Così il sindaco di Capracotta, Candido Paglione, che aggiunge: “Con l’emergenza sanitaria attuale – legata al Covid-19 – è esplosa in tutta la sua gravità la difficile situazione creatasi dopo anni di tagli alla sanità pubblica che hanno di fatto impoverito le politiche di promozione della salute. Oggi, infatti, serve, più che mai, una sanità che rimetta al centro la salute prima della malattia, che si ponga l’obiettivo di rilanciare la medicina territoriale e di riorganizzare il sistema ospedaliero con risorse aggiuntive almeno pari al 2% del PIL nazionale per avvicinarci alla media degli altri Paesi europei. La medicina territoriale e di prossimità del dopo Covid presuppone un deciso cambio di passo individuando nuovi ed efficaci modelli organizzativi, per questo abbiamo proposto una Casa della Salute ogni 15/20.000 abitanti e l’approccio “One Health” al nuovo modello organizzativo. In pratica, una sola salute per l’uomo, gli animali e l’ambiente, proprio perché siamo tutti elementi di un solo sistema”.

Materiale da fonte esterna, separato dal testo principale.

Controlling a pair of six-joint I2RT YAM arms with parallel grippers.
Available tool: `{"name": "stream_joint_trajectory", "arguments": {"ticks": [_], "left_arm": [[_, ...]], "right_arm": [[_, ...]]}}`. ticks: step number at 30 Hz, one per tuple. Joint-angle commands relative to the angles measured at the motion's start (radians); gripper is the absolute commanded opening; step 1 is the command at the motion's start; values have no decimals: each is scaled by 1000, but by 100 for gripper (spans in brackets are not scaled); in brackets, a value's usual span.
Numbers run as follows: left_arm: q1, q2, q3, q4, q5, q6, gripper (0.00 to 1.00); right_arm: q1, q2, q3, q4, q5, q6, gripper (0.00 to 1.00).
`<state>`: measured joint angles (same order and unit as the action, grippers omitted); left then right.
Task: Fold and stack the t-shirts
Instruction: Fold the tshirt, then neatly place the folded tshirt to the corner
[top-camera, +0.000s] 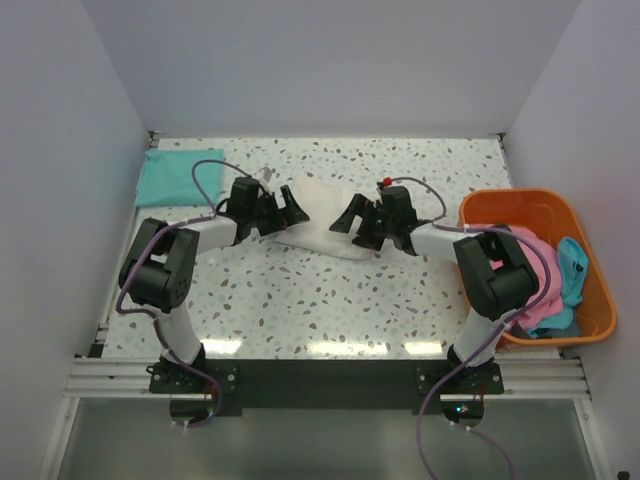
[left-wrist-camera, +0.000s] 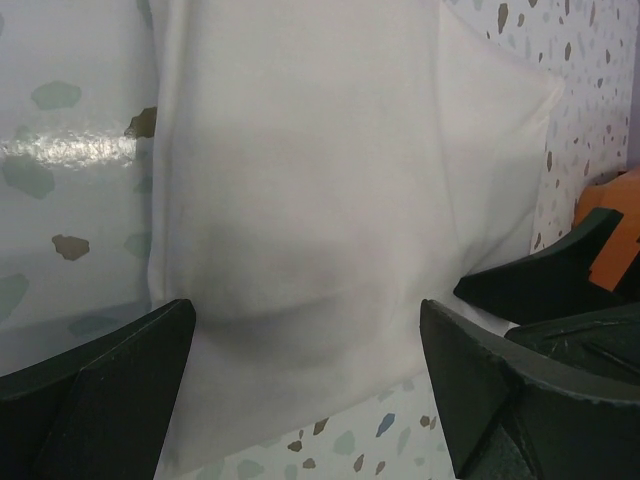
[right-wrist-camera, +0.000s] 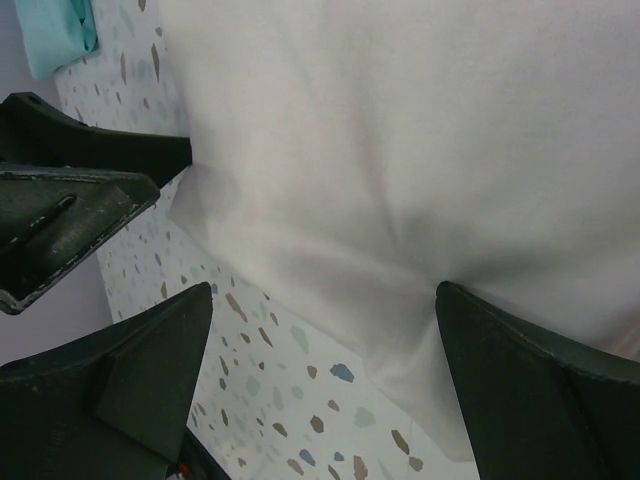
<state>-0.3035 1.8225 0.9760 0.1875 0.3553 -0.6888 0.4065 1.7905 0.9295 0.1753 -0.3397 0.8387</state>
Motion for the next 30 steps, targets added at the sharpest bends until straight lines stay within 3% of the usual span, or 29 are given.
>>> {"name": "stream_joint_trajectory", "arguments": {"ticks": [1, 7, 11, 18, 21, 25, 30], "left_arm": [[3, 9, -34, 58, 11, 6, 100], [3, -26, -62, -2, -16, 35, 100], [3, -115, -28, -74, -30, 71, 100], [3, -325, -10, -180, -159, 173, 100], [4, -292, 52, -229, -180, 262, 100], [4, -105, 214, -308, -170, 325, 100], [-3, 29, 302, -332, -135, 336, 100]], "right_arm": [[-9, 33, -80, -39, 56, -27, 99], [-9, 21, -61, -57, 38, -87, 99], [-9, -78, -2, -138, 18, -254, 99], [2, -534, -107, -258, 62, -395, 99], [2, -725, -185, -322, 100, -371, 99], [3, -960, -276, -358, 131, -319, 99], [2, -1089, -288, -423, 142, -305, 99]]}}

Con la medicina territoriale “dovrà poi essere ridefinita anche la capillarità della presenza del Dipartimento di Prevenzione, nelle sue articolazioni medica e veterinaria, e la riorganizzazione del sistema ospedaliero pubblico. Lo stesso sarà composto dall’Ospedale Cardarelli di Campobasso, dal Veneziale di Isernia, dal S. Timoteo di Termoli e dal Caracciolo di Agnone, individuato come Ospedale di Area Disagiata. Le strutture convenzionate, come i centri di eccellenza del Neuromed di Pozzilli, del Gemelli Molise di Campobasso e tutte le altre andranno ricondotte nella logica del nuovo impianto organizzativo, tenendo ben presente la centralità del servizio sanitario pubblico. È questa, evidentemente, la strada giusta per rifondare i servizi sanitari e per assicurare il diritto alla salute a tutti i cittadini”, conclude Paglione.